[Opening PROVIDED ENTRIES section]
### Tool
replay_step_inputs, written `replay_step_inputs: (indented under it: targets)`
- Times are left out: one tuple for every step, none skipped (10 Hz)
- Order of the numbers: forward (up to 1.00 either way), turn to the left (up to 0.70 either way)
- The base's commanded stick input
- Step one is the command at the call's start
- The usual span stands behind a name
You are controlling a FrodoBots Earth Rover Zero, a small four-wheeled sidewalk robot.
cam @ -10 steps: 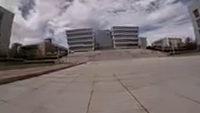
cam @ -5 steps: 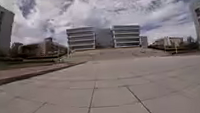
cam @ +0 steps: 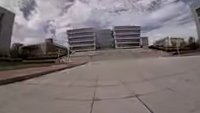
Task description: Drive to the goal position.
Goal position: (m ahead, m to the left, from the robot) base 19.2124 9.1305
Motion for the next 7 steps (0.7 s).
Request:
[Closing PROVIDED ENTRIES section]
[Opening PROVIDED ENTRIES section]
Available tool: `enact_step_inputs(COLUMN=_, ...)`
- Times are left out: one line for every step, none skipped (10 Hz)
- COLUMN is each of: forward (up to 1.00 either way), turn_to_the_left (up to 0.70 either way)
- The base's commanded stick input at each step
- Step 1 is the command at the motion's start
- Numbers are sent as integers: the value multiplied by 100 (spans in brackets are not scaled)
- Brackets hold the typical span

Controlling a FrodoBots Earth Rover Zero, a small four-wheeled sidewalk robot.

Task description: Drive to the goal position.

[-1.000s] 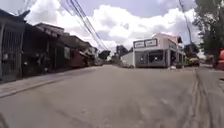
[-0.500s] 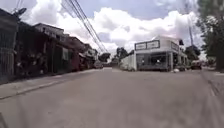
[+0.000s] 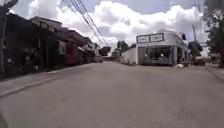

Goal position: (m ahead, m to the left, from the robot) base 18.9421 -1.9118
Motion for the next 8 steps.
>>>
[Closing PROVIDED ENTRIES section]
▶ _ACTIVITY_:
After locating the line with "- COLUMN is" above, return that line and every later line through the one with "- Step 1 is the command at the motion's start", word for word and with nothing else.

▶ _ANSWER TO THE EXERCISE_:
- COLUMN is each of: forward (up to 1.00 either way), turn_to_the_left (up to 0.70 either way)
- The base's commanded stick input at each step
- Step 1 is the command at the motion's start

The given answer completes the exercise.